◆ **WHAT YOU HAVE TO DO**:
In the listing below, locate the lines bearing the word "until". Copy every one of them.

################

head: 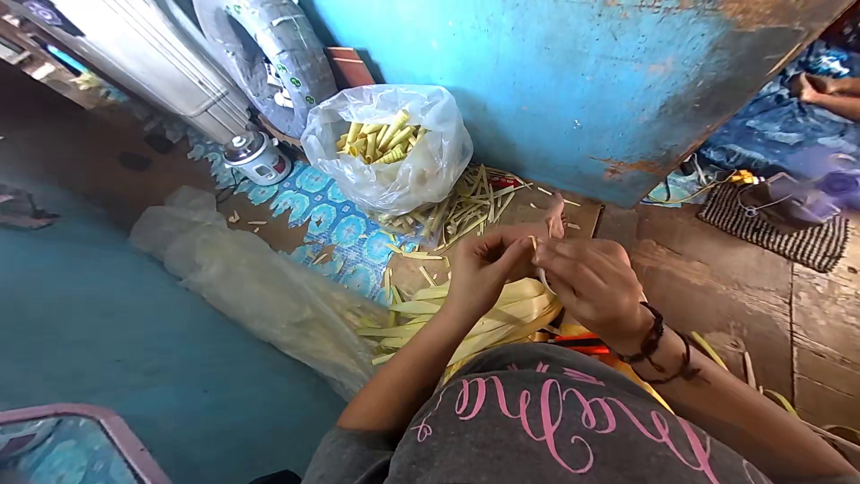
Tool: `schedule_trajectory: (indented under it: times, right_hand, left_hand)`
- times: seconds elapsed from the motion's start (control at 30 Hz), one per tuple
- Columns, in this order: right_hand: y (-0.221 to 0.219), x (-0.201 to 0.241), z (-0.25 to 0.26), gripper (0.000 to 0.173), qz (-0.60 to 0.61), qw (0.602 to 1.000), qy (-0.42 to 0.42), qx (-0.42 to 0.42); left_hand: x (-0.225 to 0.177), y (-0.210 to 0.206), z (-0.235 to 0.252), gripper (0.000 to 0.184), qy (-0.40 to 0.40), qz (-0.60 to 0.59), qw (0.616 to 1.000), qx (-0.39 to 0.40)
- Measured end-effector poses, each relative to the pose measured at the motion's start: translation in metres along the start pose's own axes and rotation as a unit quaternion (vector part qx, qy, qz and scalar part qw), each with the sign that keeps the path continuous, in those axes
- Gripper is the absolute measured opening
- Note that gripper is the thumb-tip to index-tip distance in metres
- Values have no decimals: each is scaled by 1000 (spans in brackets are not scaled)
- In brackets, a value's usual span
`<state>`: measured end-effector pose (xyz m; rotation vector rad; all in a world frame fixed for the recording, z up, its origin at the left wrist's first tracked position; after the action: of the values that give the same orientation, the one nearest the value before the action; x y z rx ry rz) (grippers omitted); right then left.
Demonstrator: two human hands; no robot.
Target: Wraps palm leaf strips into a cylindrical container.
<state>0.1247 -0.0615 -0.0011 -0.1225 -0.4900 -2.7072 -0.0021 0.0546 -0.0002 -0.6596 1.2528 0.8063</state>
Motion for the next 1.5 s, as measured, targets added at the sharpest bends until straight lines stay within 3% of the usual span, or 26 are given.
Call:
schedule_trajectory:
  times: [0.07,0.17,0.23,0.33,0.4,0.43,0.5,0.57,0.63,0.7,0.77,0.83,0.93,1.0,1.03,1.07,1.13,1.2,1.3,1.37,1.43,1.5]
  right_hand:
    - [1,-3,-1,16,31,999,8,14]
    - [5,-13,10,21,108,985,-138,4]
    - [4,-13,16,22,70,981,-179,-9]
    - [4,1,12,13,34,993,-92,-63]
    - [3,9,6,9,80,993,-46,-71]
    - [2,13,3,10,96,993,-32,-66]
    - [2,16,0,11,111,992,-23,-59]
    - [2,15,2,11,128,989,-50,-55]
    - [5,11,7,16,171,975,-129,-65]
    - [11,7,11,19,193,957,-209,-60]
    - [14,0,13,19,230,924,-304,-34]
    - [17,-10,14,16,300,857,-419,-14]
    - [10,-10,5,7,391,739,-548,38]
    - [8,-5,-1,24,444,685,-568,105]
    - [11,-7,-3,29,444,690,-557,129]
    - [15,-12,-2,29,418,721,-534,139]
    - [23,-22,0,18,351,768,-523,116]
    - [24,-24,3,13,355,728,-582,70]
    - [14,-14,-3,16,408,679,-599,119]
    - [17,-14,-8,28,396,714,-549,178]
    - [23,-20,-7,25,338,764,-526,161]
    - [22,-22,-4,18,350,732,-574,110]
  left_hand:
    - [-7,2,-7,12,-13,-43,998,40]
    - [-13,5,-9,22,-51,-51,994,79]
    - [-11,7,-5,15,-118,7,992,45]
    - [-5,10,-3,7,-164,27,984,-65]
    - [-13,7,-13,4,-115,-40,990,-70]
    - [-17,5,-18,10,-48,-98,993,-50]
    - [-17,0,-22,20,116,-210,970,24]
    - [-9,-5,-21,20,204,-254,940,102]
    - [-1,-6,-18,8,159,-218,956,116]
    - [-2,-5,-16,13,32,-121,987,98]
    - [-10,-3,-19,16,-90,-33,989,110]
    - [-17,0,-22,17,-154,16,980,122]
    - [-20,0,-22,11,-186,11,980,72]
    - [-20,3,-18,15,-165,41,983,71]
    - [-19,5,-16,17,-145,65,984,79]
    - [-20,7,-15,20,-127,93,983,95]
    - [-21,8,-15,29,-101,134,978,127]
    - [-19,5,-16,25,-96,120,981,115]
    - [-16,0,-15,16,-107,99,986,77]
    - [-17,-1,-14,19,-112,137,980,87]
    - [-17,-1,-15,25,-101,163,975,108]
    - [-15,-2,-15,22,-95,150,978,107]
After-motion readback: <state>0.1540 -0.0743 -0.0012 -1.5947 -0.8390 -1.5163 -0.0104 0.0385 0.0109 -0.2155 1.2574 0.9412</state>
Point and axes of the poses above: each hand's wrist, its own z-axis towards the middle knuckle, its own y-axis out of the back of the hand, x = y × z, the point moved 3 cm from there along z, towards the middle knuckle, and after that the axes turned 11 degrees about -x, right-handed, at the moved point
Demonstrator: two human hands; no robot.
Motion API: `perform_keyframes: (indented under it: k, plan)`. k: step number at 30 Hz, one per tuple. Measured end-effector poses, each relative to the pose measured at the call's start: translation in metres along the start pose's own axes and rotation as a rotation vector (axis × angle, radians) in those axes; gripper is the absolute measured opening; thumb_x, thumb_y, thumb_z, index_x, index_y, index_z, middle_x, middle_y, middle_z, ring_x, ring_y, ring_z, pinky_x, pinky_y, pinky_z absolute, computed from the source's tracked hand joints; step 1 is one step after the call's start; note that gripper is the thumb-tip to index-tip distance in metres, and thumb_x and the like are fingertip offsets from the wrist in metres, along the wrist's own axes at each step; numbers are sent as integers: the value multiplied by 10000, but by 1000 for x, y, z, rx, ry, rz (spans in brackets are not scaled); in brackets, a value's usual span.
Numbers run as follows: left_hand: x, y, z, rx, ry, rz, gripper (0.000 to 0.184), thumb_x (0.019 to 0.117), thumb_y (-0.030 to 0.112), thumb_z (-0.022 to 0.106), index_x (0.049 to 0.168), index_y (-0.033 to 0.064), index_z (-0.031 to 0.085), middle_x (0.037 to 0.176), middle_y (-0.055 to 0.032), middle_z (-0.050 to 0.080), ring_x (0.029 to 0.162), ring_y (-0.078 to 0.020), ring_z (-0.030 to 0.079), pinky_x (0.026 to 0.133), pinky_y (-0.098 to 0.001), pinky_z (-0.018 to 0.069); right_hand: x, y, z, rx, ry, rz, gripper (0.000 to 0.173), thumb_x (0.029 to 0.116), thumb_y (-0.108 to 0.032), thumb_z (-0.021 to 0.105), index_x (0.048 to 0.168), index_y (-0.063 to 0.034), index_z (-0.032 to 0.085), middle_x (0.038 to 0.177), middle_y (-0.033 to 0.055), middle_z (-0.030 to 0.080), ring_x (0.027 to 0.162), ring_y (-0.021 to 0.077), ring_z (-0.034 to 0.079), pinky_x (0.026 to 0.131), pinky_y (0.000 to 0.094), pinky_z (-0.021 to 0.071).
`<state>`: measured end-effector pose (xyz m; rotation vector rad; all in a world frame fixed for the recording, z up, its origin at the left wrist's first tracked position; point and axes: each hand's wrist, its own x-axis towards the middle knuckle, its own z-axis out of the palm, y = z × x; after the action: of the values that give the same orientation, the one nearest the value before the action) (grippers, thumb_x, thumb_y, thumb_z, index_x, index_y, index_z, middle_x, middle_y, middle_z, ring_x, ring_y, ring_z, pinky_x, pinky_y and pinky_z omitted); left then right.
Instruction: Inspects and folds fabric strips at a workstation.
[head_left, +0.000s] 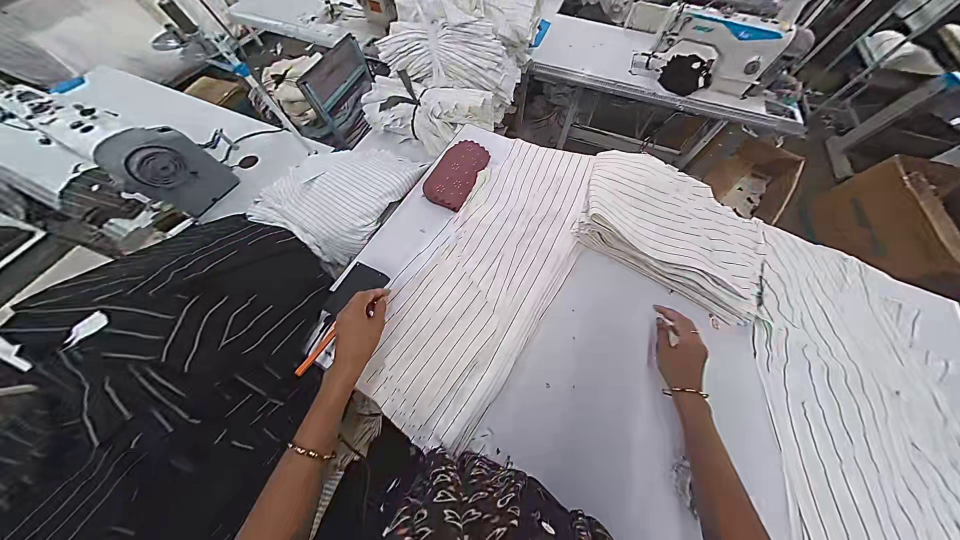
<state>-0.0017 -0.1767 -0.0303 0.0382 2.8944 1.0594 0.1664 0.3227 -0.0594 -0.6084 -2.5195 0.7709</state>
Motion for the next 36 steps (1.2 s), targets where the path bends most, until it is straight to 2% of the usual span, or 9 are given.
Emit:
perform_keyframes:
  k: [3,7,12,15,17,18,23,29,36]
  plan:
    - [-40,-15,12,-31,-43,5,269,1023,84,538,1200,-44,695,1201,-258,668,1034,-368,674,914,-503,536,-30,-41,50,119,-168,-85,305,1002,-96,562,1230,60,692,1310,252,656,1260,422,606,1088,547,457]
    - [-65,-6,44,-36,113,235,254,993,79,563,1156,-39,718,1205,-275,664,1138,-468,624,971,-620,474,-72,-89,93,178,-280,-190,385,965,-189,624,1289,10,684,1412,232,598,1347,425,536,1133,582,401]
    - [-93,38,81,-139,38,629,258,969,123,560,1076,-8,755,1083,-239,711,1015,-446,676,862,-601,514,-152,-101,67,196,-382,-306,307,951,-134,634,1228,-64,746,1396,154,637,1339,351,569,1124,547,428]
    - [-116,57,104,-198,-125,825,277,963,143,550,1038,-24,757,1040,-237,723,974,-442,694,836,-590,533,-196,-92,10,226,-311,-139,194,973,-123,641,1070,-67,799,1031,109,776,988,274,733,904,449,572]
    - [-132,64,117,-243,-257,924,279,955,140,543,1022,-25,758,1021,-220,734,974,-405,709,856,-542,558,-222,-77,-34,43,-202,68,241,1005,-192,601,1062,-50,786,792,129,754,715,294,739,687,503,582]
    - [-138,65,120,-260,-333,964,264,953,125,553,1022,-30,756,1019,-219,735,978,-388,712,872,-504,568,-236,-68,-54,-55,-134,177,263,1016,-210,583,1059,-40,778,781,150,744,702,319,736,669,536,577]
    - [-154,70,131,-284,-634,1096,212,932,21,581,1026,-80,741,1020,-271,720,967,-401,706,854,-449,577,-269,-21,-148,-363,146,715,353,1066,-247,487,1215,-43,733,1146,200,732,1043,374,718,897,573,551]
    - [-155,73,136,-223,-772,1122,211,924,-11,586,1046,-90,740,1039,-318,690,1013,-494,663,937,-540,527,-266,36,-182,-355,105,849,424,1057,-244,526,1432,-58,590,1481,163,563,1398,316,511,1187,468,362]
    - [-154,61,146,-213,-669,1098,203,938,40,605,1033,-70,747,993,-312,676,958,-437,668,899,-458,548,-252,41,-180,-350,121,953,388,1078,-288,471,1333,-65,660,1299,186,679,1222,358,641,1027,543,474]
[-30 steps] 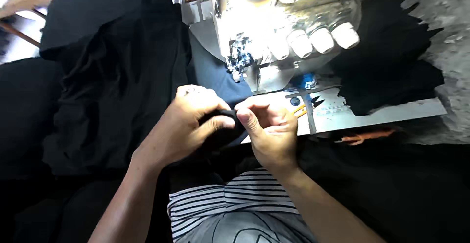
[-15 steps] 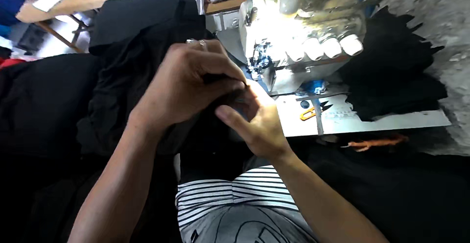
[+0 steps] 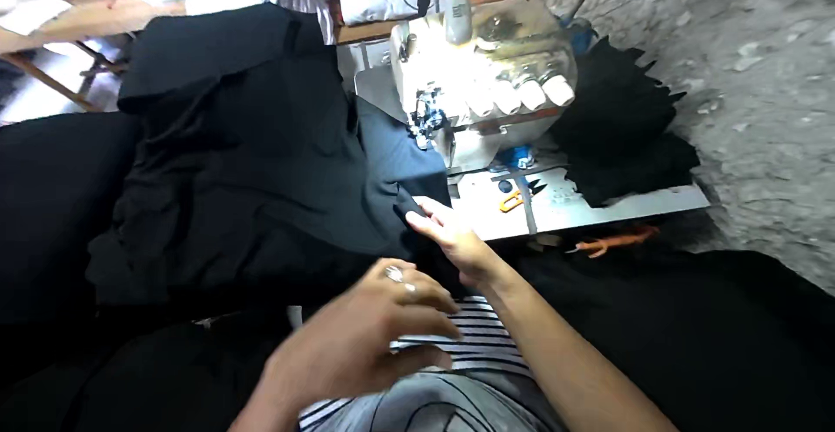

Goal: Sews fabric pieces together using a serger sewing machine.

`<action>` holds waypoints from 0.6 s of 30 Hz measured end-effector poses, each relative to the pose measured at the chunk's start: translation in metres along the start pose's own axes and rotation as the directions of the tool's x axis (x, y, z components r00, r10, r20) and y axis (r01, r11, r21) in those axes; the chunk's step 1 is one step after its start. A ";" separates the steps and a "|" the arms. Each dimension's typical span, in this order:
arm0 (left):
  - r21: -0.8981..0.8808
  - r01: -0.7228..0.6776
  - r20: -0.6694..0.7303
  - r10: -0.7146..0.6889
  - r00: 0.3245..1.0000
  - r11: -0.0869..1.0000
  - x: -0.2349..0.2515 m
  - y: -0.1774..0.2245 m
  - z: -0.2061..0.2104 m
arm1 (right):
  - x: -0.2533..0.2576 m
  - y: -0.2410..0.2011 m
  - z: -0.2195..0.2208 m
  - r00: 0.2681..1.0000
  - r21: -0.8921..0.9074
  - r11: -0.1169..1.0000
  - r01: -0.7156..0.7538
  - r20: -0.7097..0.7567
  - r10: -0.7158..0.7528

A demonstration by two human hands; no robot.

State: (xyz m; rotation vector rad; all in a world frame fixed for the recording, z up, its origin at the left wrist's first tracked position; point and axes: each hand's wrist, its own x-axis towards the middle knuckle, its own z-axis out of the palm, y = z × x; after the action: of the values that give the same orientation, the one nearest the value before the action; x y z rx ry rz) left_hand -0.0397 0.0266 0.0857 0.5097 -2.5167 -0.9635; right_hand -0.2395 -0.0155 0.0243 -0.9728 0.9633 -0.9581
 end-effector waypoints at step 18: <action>0.193 0.157 -0.342 -0.084 0.936 0.969 0.068 -0.058 -0.049 | -0.011 -0.031 -0.011 0.652 -0.676 0.554 0.485 -0.142 -0.745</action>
State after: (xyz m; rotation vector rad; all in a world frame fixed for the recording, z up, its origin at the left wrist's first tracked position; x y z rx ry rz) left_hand -0.0635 -0.0723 0.0948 0.8290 -2.3118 -0.5832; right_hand -0.2593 -0.0159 0.0530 -1.7859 1.3509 -1.5819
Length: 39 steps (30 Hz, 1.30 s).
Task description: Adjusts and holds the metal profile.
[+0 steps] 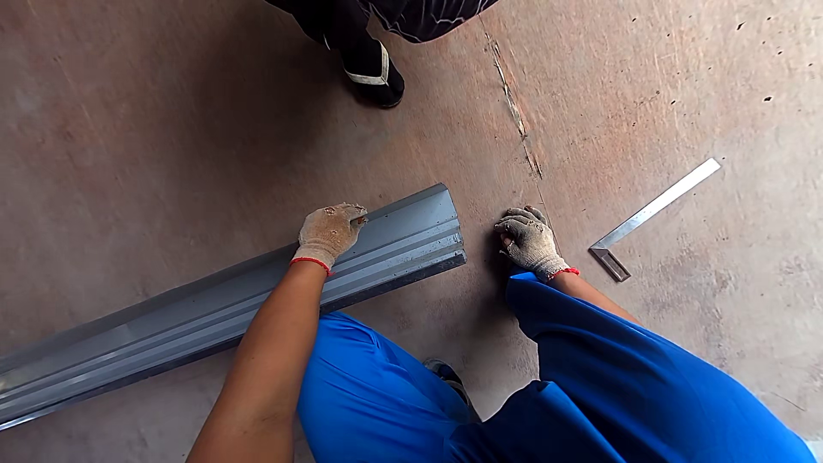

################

◆ **SOLUTION TO THE EXERCISE**:
Motion for the next 1.5 s, as measured, targets added at the sharpest bends until straight lines stay within 3% of the usual span, or 26 are given.
Motion for the next 36 steps (1.2 s), targets where the path bends most, until it is straight to 2% of the usual span, or 9 are given.

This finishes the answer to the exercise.